His father, Peelaram, had been promised an advance and asked to relocate his family from a village in Bolangir district of Orissa to work in the kiln. “But the sardar [middleman] never gave us the money, and my family was working for Rs. 300 a week,” he told The Hindu, as he waited to give his testimony at the office of the Bangalore (Urban) Assistant Commissioner on Thursday. He said the family together produced 6,000 bricks in a week. Besides Martin, Peelaram's two older children, both school dropouts, and wife worked with him ..."
Comments
This is Pathetic state
NIce Post Syed
ITs heartening to see this happening even in our so called modernizing city of Bengaluru. I hope we can all make a difference by bringing in a change in the lives of these people with a minimum wages rule and if not followed concerned people be put behind bars. OR take away their rights to construct (in this case) or get their projects executed in general.

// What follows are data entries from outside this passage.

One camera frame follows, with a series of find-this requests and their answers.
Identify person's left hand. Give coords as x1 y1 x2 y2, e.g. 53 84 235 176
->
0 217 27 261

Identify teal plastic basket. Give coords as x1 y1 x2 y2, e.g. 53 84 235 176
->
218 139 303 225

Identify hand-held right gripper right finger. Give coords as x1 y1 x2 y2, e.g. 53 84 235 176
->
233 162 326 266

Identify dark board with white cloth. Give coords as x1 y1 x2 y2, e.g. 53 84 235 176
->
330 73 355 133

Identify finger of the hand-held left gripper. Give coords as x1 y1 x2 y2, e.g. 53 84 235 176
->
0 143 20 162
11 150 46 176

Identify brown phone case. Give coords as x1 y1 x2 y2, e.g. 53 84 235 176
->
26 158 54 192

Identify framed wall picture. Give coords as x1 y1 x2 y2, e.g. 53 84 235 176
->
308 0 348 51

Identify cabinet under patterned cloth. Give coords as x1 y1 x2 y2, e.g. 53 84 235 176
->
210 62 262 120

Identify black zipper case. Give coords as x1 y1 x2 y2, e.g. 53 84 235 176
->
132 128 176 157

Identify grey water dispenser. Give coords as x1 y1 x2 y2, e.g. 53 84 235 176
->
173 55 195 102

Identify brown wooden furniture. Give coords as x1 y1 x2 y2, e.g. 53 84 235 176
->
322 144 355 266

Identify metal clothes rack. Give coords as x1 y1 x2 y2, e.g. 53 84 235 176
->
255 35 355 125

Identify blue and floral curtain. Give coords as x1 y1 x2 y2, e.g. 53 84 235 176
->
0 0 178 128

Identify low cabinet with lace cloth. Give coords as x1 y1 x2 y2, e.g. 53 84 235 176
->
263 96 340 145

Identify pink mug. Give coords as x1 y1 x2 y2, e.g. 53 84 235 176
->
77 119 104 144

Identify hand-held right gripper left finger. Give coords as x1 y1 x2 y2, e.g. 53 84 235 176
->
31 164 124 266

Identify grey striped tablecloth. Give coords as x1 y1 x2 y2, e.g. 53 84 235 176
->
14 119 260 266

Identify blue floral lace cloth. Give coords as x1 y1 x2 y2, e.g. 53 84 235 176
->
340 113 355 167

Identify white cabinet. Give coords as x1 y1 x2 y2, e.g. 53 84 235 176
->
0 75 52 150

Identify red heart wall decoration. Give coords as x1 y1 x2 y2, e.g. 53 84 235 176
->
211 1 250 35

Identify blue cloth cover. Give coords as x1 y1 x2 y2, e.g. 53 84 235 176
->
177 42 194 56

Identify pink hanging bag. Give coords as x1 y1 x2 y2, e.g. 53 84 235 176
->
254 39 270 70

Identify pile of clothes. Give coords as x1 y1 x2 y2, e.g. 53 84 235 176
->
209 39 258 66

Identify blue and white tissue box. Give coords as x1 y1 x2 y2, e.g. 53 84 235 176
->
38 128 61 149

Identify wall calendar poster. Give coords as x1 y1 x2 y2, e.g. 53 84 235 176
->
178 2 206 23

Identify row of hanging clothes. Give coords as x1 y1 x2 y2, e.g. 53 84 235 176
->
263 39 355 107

Bangalore is the Mumbai of yester years..
Like ppl flocked into mumbai to work in the mills from all over India..now labourers come into blr from all places..
Typically the spread is as below:
Private Security - Orissa, Nepal
Carpentry - Bihar
Low scale construction - North Karnataka
Mix of most North Indian states - Infra projects including housing
It is just that these folks in the press report landed in the wrong place for a job..and they complained as they saw their fellow state ppl making a decent 4-5K every month..btw even the photo above has ppl well fed and adequately clothed.
So Syed think its a one off case being blown out of proportions by press..dont worry!
We can ignore it at our own peril!
Srinidhi,
The story could have been media activism and even could be a fabricated one. But you and me know in our hearts that this practice of bonded labor in many forms is not a imagination of somebody. It existed before in open and exists now may be behind close doors. Isn't it?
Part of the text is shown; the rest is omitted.